Only some lines are wanted. Transcribe, exactly, the lines below from the line with "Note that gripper" up to and including the line with "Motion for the".

##### Exercise data #####

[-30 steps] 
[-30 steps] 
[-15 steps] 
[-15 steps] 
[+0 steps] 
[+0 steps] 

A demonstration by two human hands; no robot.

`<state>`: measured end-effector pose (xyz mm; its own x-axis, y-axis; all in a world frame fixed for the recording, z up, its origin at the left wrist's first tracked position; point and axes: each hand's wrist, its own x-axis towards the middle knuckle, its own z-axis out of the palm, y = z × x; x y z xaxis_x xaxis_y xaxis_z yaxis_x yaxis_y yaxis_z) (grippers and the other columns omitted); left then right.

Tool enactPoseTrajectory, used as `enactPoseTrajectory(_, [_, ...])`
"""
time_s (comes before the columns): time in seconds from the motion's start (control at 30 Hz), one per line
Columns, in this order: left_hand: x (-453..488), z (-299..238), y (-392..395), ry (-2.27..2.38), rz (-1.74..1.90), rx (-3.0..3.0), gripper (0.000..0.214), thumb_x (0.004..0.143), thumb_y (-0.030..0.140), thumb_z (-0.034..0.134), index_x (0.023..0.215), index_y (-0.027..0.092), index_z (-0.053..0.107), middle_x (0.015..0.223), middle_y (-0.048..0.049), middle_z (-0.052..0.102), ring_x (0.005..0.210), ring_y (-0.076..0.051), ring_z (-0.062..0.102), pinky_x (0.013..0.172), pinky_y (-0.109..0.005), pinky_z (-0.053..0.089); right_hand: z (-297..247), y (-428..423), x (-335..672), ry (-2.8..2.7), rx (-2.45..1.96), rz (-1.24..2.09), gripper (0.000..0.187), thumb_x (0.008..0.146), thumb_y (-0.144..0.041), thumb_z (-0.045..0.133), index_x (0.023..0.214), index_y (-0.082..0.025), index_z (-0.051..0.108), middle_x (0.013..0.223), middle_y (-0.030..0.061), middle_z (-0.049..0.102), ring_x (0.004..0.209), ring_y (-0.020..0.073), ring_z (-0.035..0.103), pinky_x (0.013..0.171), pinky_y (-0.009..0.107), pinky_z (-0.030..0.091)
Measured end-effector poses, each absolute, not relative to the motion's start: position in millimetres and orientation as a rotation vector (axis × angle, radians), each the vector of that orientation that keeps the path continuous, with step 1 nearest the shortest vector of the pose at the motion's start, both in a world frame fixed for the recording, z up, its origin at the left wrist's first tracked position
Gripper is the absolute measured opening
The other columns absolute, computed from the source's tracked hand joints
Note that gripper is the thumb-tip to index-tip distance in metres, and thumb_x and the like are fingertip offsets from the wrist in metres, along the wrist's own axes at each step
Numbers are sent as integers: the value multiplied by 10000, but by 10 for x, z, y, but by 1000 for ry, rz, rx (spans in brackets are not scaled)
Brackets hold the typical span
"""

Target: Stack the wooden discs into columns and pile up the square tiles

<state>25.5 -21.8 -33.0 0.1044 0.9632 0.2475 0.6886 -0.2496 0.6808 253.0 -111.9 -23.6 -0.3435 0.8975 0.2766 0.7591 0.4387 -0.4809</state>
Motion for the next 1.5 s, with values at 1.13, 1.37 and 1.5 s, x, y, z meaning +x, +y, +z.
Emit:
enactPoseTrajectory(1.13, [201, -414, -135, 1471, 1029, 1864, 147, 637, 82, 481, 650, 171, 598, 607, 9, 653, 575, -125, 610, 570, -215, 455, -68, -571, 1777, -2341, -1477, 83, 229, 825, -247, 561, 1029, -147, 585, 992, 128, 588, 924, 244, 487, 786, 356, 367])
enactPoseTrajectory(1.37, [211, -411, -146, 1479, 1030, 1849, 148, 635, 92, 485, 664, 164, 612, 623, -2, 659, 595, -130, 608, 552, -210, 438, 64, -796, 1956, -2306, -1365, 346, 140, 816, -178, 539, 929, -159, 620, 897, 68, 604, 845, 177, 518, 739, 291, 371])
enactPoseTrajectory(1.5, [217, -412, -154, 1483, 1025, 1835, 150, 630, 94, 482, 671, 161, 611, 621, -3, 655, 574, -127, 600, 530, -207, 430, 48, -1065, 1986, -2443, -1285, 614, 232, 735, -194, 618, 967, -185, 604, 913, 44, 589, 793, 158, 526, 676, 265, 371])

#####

Expected answer
Note that gripper is the thumb-tip to index-tip distance in metres, and thumb_x and the like are fingertip offsets from the wrist in metres, along the wrist's own axes at each step
Numbers are sent as integers: the value multiplied by 10000, but by 10 for x, z, y, but by 1000 for ry, rz, rx (spans in brackets are not scaled)
Brackets hold the typical span
"""

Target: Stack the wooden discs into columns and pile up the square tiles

<state>25.5 -21.8 -33.0 0.1044 0.9632 0.2475 0.6886 -0.2496 0.6808 253.0 -111.9 -23.6 -0.3435 0.8975 0.2766 0.7591 0.4387 -0.4809</state>
Motion for the next 1.5 s, with values at 1.13, 1.37 and 1.5 s, x, y, z meaning +x, +y, +z.

For this exercise, nothing more is required.